One can be passed around via its symbol and be invoked as a callback, and the other cannot. It would be convenient (and, for the novice programmers I teach, less confusing) to define functions for callbacks with the more transparent SetDelayed notation, rather than with pure function notation.

Clearly, there is some deep difference between these two rules that I do not understand. Perhaps someone wiser than I can illuminate?

  • 2
    $\begingroup$ Well, you get what you ordered. By using the pattern _Function in your first argument in g, you only allow the first argument to be a Function - otherwise the definitiion does not apply. Use g[ff_, y_]:=..., and you get what you want in both cases. $\endgroup$ Commented Mar 14, 2015 at 19:24
  • $\begingroup$ Why the close votes? This is a legitimate question, even if the answer is rather simple. $\endgroup$ Commented Mar 14, 2015 at 19:29
  • $\begingroup$ @LeonidShifrin OK, I retracted my close vote. Please consider posting your comment as an answer. $\endgroup$
    – C. E.
    Commented Mar 14, 2015 at 19:35
  • 1
    $\begingroup$ @Pickett Re: retracted close vote - thanks. Re: answer - done. $\endgroup$ Commented Mar 14, 2015 at 19:51
  • $\begingroup$ Related: (10175), (22449), (73833) $\endgroup$
    – Mr.Wizard
    Commented Mar 15, 2015 at 11:28

1 Answer 1


Most functions in Mathematica are actually global rules, with Function being an (very important) exception. Argument patterns in functions defined by rules are typically used as a flexible typing mechanism. You can go from completely untyped definitions (where you use patterns like _, __, etc.), to something in the middle (like e.g. {__List}), to completely strongly typed, like _h, where the head h serves as a type.

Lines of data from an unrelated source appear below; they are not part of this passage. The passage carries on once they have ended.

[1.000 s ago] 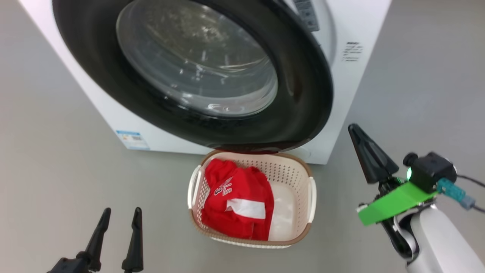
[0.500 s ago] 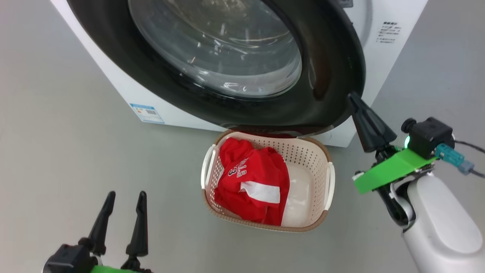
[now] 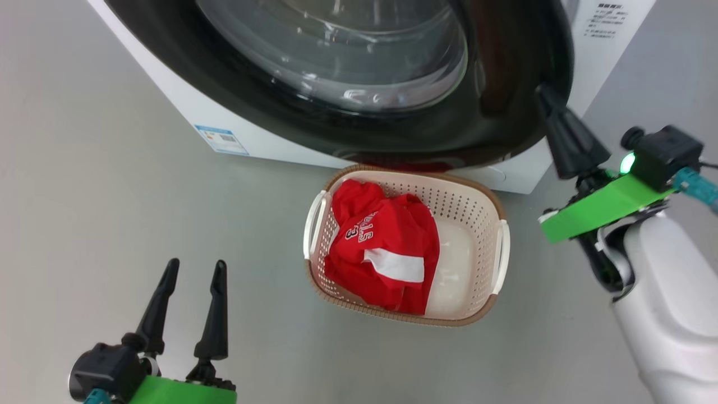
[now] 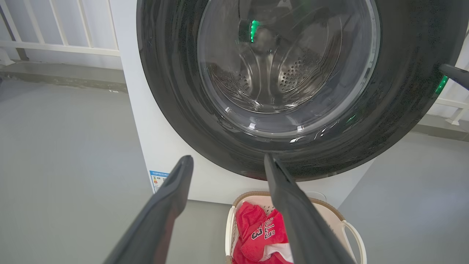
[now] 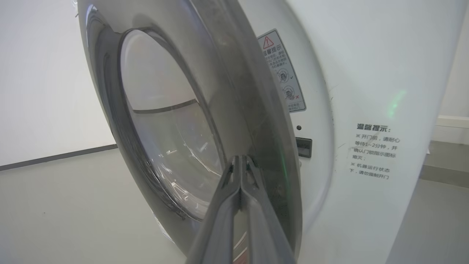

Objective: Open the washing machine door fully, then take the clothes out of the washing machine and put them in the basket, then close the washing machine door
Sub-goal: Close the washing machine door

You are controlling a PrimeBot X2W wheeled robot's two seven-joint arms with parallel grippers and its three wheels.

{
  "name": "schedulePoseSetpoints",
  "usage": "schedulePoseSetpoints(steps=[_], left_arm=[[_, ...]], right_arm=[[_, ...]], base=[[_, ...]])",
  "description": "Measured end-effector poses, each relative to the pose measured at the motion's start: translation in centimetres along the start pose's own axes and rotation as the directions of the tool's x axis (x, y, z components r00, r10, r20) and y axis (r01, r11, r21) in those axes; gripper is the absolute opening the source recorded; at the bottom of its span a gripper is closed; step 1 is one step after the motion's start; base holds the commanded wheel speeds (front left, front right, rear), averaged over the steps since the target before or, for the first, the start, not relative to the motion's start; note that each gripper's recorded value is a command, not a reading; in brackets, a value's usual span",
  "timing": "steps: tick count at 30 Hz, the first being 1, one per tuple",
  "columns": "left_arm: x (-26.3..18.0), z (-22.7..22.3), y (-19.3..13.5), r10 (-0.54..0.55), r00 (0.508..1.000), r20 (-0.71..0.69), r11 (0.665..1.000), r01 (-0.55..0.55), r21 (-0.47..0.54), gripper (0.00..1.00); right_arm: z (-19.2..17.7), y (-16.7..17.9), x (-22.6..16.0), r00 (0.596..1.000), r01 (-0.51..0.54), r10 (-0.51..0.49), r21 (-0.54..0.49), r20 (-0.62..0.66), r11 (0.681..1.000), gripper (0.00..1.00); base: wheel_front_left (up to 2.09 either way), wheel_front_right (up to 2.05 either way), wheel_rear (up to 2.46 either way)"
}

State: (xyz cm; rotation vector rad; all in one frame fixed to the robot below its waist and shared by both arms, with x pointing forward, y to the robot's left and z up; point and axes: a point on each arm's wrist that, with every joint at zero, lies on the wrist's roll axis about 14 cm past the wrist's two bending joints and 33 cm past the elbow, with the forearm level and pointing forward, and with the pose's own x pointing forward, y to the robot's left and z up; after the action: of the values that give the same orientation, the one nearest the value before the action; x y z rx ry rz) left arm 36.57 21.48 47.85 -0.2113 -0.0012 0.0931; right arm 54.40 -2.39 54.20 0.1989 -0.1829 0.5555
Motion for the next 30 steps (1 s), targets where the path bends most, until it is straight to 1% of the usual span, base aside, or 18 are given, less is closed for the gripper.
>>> schedulePoseSetpoints(steps=[6, 17, 23, 30], left_arm=[[0.7, -0.3, -0.2, -0.007, 1.0, -0.007, 1.0, 0.007, 0.002, 1.0], [1.4, -0.7, -0.3, -0.007, 1.0, -0.016, 1.0, 0.007, -0.002, 1.0], [1.5, -1.0, -0.1, 0.0, 1.0, -0.027, 1.0, 0.0, 0.001, 1.0], [1.8, -0.5, -0.2, -0.008, 1.0, -0.008, 1.0, 0.008, 0.001, 1.0]], right_arm=[[0.5, -1.9, 1.5, 0.999, 0.03, -0.03, -0.005, 0.031, 1.0, 0.0], [0.6, -3.3, 3.9, 0.996, 0.049, -0.05, 0.014, 0.074, 0.999, 0.0], [0.2, -3.2, 4.4, 0.996, 0.049, -0.051, 0.034, 0.078, 0.998, 0.0], [0.9, -2.7, 4.4, 0.996, 0.037, -0.038, 0.022, 0.086, 0.999, 0.0]], base=[[0.0, 0.0, 0.0], [0.0, 0.0, 0.0], [0.0, 0.0, 0.0], [0.0, 0.0, 0.0]])
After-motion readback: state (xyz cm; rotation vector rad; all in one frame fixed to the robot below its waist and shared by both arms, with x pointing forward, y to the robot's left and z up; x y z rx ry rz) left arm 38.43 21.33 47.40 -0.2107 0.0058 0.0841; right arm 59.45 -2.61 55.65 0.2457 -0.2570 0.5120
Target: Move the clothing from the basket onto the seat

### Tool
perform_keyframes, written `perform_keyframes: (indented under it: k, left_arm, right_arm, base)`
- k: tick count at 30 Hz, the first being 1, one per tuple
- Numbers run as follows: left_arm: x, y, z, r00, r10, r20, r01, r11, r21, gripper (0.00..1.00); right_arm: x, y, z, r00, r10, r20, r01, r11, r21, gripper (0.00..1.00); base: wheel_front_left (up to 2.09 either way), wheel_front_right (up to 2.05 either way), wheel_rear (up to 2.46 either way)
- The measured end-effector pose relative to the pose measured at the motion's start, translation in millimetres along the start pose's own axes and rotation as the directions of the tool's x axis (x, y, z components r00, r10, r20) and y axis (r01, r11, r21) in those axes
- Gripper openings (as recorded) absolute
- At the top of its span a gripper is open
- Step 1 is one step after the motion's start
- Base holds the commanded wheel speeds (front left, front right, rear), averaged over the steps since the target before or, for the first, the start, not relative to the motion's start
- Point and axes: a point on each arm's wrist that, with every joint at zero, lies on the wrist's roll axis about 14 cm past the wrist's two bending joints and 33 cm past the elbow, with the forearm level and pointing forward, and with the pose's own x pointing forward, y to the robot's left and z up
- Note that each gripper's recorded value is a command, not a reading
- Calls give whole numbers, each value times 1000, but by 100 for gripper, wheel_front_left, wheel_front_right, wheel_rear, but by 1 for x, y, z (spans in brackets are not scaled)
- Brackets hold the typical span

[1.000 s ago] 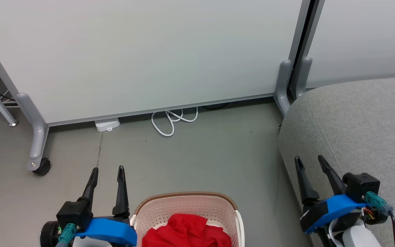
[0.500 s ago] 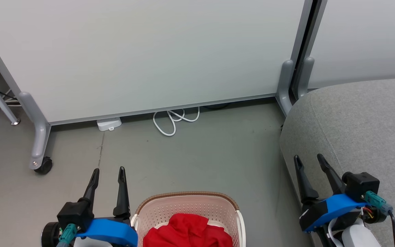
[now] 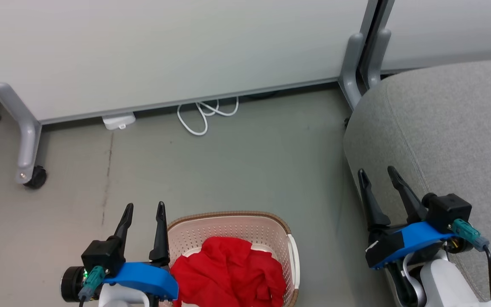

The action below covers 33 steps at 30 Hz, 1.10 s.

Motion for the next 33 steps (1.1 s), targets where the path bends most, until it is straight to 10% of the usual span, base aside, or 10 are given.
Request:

In your case, when you define

g[ff_Function, y_] := ff[y];

this definition will only apply if your first argument matches the pattern _Function, that is, has the head Function. If you want your function g to accept any callback function, simply leave this restriction out:

g[ff_, y_] := ff[y];

It is important to keep in mind the rule-based nature of the language, and that for many constructs, which look similar to their analogs in other languages, while such similarity was intentional, the underlying mechanisms behind them may be very different.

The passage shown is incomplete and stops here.